Como explica John Cabtree, autor de um novo livro sobre a Bolívia, Patters of Protest, os partidos teriam falhado em uma das funções-chave da democracia, que é fazer a ligação entre a sociedade e o Estado.

Em vez disso, diz Crabtree, os partidos estavam mais interessados em conquistar posições no governo, o que os deixou com uma péssima reputação.

Ao mesmo tempo em que crescia a desconfiança em relação ao governo, aumentavam também os protestos, em parte ajudados pela proliferação de organizações não-governamentais.

A Bolívia tem um grande número de ONGs, muitas baseadas em comunidades indígenas.

O fracasso das políticas de economia de livre mercado

Muitos bolivianos estavam preparados para enfrentar o ‘tratamento de choque’ introduzido em 1985 para conter a hiperinflação, que chegou a alcançar 24 mil%.

Um sofrimento a curto prazo para colher benefícios a longo prazo. Vinte anos depois, entretanto, os benefícios visíveis são poucos.

Observadores dizem que alguns indicadores como mortalidade infantil melhoraram, mas o nível de poder aquisitivo permanece igual ou pior.

A Bolívia ainda é o país mais pobre da América do Sul, com cerca de 30% da população vivendo com menos de US$ 1 por dia.

É também uma sociedade bastante desigual, onde a maioria indígena de 62% da população concentra também o maior número de pobres.

Como diz Crabtree, os campos mais progressistas da economia, a soja e a extração de gás natural, não geram muitos empregos.

O colapso simultâneo das instituições políticas e econômicas estão na raiz da instabilidade atual.

“Os dois modelos de anos recentes estão em crise”, disse à BBC, Gonzalo Chaves, da Universidade Católica de la Paz.

“Eles não resolveram os problemas de pobreza e exclusão social.”

O ‘saque’ de recursos naturais

Não é por acaso que o estopim da crise atual é a discussão sobre uma nova lei que rege a exploração das ricas reservas de gás natural bolivianas e sobre qual deve ser o papel do Estado e o das empresas estrangeiras.

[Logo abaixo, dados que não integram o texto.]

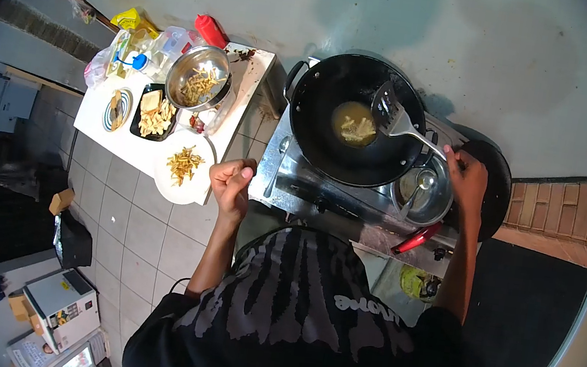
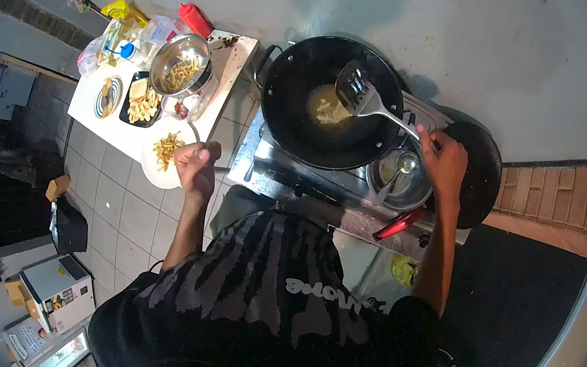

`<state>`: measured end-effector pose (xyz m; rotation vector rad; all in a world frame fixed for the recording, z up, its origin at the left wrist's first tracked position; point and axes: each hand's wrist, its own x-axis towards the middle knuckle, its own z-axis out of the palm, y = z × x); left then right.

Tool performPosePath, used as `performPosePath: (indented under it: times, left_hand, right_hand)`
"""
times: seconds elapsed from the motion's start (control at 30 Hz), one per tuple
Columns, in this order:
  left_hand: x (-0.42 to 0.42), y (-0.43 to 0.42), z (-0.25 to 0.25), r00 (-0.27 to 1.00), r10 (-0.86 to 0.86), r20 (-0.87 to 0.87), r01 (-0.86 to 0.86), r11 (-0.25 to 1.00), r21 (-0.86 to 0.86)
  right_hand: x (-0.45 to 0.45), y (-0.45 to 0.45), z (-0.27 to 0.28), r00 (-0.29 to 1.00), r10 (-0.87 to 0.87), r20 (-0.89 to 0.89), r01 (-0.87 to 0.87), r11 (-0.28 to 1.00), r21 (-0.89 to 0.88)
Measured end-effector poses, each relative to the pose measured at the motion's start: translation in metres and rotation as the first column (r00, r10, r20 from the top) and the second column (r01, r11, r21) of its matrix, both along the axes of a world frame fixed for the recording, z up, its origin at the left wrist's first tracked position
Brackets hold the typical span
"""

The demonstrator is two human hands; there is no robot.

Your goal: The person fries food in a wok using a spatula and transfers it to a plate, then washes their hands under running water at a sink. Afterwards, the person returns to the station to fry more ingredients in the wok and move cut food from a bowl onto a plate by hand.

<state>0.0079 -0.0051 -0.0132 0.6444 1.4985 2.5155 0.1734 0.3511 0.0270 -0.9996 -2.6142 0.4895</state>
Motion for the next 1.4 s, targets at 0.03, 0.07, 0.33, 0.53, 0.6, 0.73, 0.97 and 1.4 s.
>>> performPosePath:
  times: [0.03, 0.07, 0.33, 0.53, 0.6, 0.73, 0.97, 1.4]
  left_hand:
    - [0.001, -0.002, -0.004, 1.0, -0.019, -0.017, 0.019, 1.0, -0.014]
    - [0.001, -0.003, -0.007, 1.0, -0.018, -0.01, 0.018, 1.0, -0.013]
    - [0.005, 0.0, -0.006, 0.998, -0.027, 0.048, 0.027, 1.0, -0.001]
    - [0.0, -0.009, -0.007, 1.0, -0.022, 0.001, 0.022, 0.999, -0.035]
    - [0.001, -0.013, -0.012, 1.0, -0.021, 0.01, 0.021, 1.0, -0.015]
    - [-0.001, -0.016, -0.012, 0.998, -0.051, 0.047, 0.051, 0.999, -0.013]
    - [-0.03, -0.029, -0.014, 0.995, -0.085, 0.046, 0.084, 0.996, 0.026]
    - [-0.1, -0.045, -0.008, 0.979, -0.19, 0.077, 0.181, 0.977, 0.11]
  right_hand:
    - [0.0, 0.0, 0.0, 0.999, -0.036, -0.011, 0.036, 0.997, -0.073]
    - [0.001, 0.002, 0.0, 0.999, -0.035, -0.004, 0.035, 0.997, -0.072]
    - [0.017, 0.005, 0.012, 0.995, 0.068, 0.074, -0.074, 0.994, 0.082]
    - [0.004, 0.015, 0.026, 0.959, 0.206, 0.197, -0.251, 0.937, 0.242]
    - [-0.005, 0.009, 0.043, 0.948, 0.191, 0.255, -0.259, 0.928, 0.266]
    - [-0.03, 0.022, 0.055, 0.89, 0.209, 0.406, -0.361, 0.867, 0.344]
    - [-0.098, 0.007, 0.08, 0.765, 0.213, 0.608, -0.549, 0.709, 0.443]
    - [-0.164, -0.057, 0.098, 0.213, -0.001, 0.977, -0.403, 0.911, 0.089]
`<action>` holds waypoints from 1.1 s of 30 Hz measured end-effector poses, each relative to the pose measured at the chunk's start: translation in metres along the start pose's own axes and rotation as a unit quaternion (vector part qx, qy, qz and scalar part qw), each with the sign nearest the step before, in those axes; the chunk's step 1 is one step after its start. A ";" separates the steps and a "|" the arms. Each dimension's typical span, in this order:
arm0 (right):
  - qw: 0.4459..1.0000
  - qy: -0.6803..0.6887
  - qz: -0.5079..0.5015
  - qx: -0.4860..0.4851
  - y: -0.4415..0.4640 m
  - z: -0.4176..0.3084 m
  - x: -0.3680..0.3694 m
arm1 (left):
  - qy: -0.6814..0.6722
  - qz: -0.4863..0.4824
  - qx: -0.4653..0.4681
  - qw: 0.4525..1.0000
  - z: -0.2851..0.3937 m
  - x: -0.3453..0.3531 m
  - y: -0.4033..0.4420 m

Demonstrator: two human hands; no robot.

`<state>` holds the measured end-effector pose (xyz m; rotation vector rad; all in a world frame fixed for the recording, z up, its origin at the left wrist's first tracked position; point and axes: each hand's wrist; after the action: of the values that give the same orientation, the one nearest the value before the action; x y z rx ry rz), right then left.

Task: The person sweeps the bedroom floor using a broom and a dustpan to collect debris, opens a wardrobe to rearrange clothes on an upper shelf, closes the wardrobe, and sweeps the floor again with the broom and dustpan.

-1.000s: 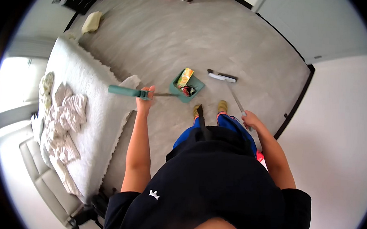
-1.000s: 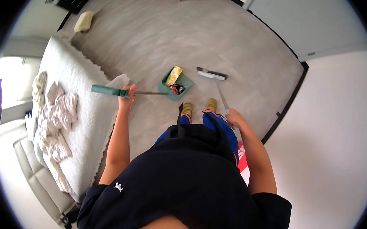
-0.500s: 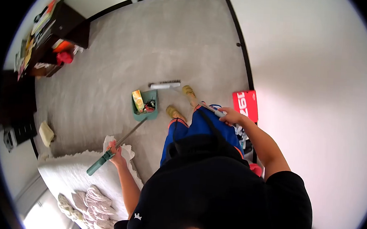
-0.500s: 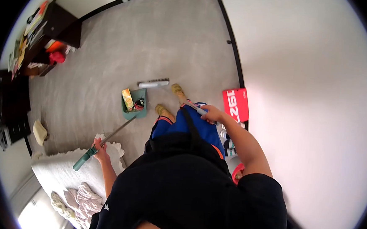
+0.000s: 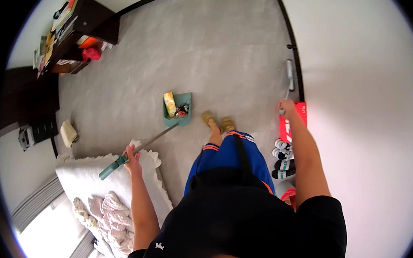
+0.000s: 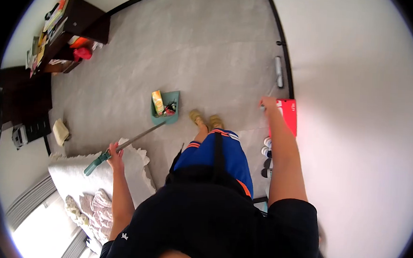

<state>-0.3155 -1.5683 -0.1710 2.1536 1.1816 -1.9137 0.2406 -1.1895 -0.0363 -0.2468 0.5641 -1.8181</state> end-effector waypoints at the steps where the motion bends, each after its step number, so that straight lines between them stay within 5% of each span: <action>1: 1.000 0.006 -0.020 0.014 0.011 0.011 0.006 | -0.001 -0.001 -0.003 1.000 0.000 -0.001 0.002; 3: 0.998 0.029 -0.052 0.022 0.025 0.017 0.019 | -0.008 -0.005 -0.012 1.000 0.001 -0.004 0.002; 9: 0.979 0.023 0.047 -0.196 0.005 -0.049 0.054 | 0.017 -0.037 0.001 0.999 -0.001 -0.012 0.008; 10: 0.982 0.158 -0.065 -0.077 -0.002 -0.068 0.068 | 0.021 -0.040 0.004 0.999 -0.003 -0.017 0.011; 12: 0.947 0.276 -0.167 -0.008 -0.013 -0.097 0.099 | 0.021 -0.040 0.012 0.999 -0.003 -0.021 0.014; 14: 0.920 0.336 -0.184 0.083 -0.026 -0.141 0.110 | 0.012 -0.036 0.025 0.999 -0.003 -0.020 0.015; 15: 0.864 0.404 -0.203 0.222 -0.032 -0.169 0.108 | 0.014 -0.039 0.023 0.999 -0.003 -0.021 0.018; 21: 0.924 0.271 -0.177 0.205 -0.077 -0.269 0.102 | -0.028 -0.095 0.048 0.994 -0.016 -0.031 0.031; 25: 0.951 0.201 -0.205 0.114 -0.095 -0.305 0.105 | 0.127 -0.116 0.240 0.955 -0.053 -0.038 0.072; 27: 0.941 0.204 -0.251 0.099 -0.116 -0.337 0.053 | 0.067 -0.090 0.189 0.976 -0.046 -0.031 0.059; 33: 0.955 0.117 -0.273 -0.018 -0.114 -0.330 0.027 | 0.059 -0.111 0.244 0.962 -0.010 -0.035 0.025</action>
<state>-0.1010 -1.3132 -0.0626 2.2484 2.0192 -1.7996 0.2686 -1.1601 -0.0535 0.1411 0.1559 -2.1361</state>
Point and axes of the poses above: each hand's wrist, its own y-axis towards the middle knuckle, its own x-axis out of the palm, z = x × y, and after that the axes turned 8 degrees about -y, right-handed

Provavelmente não existe outro país latino americano onde o assunto reservas naturais acirre tanto os ânimos. E não é difícil ver o porquê.

A Bolívia não tem saída para o mar e a maior parte do país se encontra nas montanhas andinas. Transporte é coisa cara. Os únicos produtos que a Bolívia consegue exportar com sucesso são manufaturados a um alto custo.

Ao longo de sua história, o país tem sido um exportador de prata, depois ouro, borracha, gás e, mais recentemente, cocaína. Mas a Bolívia permaneceu pobre.

Muitos bolivianos culpam o que chamam de “saque” de seus recursos naturais por parte de estrangeiros.

Não causa surpresa, então, que um tema freqüente de muitos protestos seja a hostilidade às empresas estrangeiras (em especial o controle do suprimento de água em Cochabamba e El Alto).

Recentemente, os manifestantes vêm pedindo a nacionalização de empresas estrangeiras de gás e petróleo, uma reivindicação rara na América Latina contemporânea.

Será que a Bolívia é ingovernável?

Outra complicação são as fortes tensões regionais. As províncias do leste de Santa Cruz e Tarija, onde grande parte da indústria de energia fica baseada, querem mais autonomia e a garantia de que os investimentos estrangeiros vão continuar na região.

Mesa tem a difícil tarefa de administrar essas reivindicações, as dos partidos mais radicais, de empresas estrangeiras, dos partidos políticos, do Congresso, da embaixada americana e de instituições financeiras internacionais.

Será que ele terminará seu mandato em 2007 ainda no poder? Os problemas bolivianos estão cada vez mais visíveis e chegar a um consenso será difícil.

Poucos apostam na sobrevivência de Mesa.